• ASSIGNMENT
Copy the lines exactly. Begin at the first line of the data and stop after the line with "Draw the outline of every instance of the foam".

[Excerpts from a dataset]
Start of Block
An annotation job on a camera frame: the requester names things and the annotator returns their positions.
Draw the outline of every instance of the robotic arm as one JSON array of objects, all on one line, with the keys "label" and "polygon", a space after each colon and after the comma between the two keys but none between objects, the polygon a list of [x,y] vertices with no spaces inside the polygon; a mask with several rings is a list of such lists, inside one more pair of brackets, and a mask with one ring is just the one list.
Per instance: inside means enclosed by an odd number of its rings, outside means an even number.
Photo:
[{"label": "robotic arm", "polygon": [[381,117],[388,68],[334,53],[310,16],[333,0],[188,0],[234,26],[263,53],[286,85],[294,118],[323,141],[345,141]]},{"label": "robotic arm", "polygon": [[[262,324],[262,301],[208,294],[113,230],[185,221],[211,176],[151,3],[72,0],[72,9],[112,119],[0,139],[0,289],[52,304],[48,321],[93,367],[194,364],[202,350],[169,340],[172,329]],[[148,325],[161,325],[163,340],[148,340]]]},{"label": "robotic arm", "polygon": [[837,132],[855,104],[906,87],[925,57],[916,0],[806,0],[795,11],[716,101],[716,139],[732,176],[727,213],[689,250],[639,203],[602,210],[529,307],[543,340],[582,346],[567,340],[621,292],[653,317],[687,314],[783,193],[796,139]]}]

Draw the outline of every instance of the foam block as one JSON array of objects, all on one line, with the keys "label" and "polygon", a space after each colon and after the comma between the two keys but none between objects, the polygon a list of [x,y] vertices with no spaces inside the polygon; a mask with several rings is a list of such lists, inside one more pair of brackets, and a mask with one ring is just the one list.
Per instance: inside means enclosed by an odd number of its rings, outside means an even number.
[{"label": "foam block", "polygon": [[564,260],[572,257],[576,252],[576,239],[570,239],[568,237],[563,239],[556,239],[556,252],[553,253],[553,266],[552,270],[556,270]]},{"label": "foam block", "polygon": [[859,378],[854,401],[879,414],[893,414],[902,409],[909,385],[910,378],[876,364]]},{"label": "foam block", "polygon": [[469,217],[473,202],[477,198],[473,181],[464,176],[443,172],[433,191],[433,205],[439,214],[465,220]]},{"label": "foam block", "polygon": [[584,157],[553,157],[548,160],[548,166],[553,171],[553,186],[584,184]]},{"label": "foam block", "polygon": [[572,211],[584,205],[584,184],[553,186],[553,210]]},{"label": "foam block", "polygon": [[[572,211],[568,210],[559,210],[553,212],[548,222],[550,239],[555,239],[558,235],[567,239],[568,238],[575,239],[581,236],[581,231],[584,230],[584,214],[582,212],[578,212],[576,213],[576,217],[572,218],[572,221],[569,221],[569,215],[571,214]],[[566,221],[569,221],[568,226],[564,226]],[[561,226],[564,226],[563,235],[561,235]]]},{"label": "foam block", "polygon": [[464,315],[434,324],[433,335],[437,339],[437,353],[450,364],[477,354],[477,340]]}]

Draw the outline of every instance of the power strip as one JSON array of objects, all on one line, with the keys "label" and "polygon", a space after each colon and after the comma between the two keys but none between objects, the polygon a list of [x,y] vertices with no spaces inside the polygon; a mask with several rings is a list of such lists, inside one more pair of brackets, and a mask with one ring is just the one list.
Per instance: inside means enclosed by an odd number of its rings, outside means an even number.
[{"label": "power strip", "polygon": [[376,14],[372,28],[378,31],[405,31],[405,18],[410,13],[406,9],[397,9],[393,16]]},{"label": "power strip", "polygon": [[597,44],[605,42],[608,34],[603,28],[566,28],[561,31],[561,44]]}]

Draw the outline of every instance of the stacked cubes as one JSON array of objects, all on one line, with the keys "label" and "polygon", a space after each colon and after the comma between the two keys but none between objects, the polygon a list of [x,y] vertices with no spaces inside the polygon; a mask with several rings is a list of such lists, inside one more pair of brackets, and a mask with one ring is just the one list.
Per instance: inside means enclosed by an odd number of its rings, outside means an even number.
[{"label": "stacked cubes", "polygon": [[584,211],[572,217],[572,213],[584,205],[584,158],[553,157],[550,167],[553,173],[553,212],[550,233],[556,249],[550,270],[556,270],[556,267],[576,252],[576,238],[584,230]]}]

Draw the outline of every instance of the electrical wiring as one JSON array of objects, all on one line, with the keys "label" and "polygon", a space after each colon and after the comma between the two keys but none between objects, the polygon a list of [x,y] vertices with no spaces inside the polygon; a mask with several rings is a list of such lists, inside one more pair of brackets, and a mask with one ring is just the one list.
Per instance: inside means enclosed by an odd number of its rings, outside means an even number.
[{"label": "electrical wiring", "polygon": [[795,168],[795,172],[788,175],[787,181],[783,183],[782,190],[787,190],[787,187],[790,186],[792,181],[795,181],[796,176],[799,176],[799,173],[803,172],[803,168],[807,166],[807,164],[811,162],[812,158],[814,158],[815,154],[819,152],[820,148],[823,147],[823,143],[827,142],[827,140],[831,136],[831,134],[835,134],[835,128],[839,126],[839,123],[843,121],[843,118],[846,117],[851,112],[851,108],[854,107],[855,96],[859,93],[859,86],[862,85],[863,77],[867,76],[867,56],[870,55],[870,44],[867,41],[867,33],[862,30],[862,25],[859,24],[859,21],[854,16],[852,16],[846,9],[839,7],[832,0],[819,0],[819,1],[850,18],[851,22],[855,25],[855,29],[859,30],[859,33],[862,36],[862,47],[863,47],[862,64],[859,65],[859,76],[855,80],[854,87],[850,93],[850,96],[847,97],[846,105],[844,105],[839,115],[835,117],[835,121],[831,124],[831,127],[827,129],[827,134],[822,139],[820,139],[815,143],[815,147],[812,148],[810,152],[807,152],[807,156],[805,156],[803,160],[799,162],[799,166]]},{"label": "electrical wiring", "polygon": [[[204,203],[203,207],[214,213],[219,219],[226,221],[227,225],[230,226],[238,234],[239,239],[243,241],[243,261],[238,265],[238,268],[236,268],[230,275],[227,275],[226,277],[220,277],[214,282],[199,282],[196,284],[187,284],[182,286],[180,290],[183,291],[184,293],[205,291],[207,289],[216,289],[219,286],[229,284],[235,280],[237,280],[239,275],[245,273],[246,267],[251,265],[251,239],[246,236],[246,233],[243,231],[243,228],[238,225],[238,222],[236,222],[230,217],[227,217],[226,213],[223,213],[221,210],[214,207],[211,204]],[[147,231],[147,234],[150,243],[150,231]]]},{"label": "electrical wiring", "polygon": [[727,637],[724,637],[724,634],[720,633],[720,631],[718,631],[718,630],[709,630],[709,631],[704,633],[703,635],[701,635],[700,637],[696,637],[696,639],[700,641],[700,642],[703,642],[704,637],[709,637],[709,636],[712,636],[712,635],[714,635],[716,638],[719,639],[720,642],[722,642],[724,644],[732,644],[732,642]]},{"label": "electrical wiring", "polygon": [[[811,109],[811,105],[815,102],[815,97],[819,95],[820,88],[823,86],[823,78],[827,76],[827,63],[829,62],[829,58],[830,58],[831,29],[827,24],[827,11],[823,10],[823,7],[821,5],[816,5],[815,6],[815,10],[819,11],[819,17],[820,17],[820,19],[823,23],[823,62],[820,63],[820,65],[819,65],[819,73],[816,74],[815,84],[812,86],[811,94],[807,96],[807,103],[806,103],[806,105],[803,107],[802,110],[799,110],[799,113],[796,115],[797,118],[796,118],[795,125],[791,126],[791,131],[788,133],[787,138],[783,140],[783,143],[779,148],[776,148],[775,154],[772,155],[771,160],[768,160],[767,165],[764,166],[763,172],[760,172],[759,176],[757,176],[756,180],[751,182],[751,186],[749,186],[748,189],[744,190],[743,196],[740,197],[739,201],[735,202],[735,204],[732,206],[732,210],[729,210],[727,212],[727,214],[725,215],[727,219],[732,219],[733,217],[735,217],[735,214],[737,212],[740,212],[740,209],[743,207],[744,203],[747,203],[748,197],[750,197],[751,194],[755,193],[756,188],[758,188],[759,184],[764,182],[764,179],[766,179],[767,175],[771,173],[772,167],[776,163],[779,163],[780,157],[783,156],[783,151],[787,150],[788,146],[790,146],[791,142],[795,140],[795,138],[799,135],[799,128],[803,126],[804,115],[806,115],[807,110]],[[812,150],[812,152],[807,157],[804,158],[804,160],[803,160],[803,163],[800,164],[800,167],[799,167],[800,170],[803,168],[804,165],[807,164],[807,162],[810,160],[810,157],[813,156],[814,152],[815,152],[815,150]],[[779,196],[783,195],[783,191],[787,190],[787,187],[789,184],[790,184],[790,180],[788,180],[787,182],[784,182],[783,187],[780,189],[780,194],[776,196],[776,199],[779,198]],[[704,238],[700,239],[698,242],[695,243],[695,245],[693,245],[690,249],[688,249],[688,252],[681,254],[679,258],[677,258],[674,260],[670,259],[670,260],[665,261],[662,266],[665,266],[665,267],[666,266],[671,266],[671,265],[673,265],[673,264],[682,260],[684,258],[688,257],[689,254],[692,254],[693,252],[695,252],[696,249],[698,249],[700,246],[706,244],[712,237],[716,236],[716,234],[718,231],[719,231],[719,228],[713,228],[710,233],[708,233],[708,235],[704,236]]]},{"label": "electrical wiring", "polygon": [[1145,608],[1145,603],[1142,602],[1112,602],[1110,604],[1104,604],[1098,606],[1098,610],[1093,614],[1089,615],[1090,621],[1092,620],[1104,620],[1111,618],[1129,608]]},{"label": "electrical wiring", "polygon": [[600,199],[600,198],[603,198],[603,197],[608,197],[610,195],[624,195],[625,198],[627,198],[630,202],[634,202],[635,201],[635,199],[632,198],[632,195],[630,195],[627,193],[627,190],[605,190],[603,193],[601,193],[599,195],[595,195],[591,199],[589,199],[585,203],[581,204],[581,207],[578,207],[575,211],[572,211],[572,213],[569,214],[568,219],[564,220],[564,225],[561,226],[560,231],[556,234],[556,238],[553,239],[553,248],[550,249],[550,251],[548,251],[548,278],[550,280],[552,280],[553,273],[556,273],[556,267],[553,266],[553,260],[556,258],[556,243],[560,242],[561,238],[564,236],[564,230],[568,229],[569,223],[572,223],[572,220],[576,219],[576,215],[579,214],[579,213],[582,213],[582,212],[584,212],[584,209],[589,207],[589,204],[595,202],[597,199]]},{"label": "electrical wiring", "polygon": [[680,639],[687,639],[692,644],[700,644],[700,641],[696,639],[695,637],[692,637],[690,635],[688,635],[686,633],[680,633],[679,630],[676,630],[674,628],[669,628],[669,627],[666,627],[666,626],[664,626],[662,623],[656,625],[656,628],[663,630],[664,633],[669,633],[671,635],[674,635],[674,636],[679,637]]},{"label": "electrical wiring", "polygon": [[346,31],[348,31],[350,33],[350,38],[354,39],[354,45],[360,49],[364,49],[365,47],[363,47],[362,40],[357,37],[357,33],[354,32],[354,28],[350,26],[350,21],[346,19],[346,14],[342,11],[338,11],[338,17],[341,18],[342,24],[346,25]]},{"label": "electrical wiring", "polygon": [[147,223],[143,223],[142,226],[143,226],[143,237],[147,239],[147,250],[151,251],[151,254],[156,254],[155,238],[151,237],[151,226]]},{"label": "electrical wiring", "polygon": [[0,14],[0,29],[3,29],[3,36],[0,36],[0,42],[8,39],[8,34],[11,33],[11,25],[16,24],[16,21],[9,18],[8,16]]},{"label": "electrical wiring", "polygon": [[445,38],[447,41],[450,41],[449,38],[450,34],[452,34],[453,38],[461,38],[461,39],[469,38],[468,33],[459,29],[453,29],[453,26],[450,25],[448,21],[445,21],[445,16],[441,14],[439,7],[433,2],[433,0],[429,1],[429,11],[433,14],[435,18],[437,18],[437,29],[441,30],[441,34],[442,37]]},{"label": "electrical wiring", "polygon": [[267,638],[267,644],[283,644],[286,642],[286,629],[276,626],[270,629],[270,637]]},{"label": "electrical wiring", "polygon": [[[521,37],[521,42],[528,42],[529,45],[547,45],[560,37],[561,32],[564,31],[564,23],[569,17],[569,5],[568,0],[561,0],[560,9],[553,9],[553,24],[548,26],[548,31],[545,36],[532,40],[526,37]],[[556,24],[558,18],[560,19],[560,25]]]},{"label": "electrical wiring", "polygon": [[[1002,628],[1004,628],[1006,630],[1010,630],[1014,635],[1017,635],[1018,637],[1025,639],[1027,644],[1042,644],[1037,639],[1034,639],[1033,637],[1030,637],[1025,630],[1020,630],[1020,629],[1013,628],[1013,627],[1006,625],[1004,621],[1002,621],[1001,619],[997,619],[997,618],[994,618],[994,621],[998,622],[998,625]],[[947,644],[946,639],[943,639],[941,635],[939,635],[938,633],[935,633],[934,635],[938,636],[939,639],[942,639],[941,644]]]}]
End of Block
• ANSWER SECTION
An annotation job on a camera frame: the requester names things and the annotator returns their positions.
Draw the outline of every instance of the robotic arm as one JSON array of objects, all on one line, with the keys "label" and "polygon", a space after each colon and after the comma between the two keys but none between objects, the polygon a list of [x,y] vertices with no spaces inside the polygon; a mask with several rings is a list of such lists, inside one more pair of brackets, and a mask with one ring is just the one list.
Per instance: inside means enclosed by an odd number of its rings, outside means an even number.
Photo:
[{"label": "robotic arm", "polygon": [[381,117],[388,68],[334,53],[310,16],[333,0],[188,0],[234,26],[263,53],[286,85],[294,118],[323,141],[345,141]]},{"label": "robotic arm", "polygon": [[[262,324],[262,301],[208,294],[113,230],[185,221],[211,176],[151,3],[72,0],[72,9],[112,119],[0,139],[0,289],[52,304],[48,321],[93,367],[194,364],[202,350],[169,340],[172,329]],[[148,325],[161,325],[163,340],[148,340]]]},{"label": "robotic arm", "polygon": [[837,132],[855,104],[906,87],[925,57],[916,0],[806,0],[795,11],[716,101],[716,139],[732,176],[727,213],[689,250],[639,203],[602,210],[529,307],[543,340],[582,346],[567,340],[621,292],[653,317],[687,314],[783,193],[796,139]]}]

Draw the outline of every instance of the foam block as one JSON array of objects, all on one line, with the keys "label" and "polygon", a space after each colon and after the comma between the two keys but none between objects, the polygon a list of [x,y] vertices with no spaces inside the polygon; a mask with several rings is a list of such lists, inside one more pair of brackets, and a mask with one ring is just the one list.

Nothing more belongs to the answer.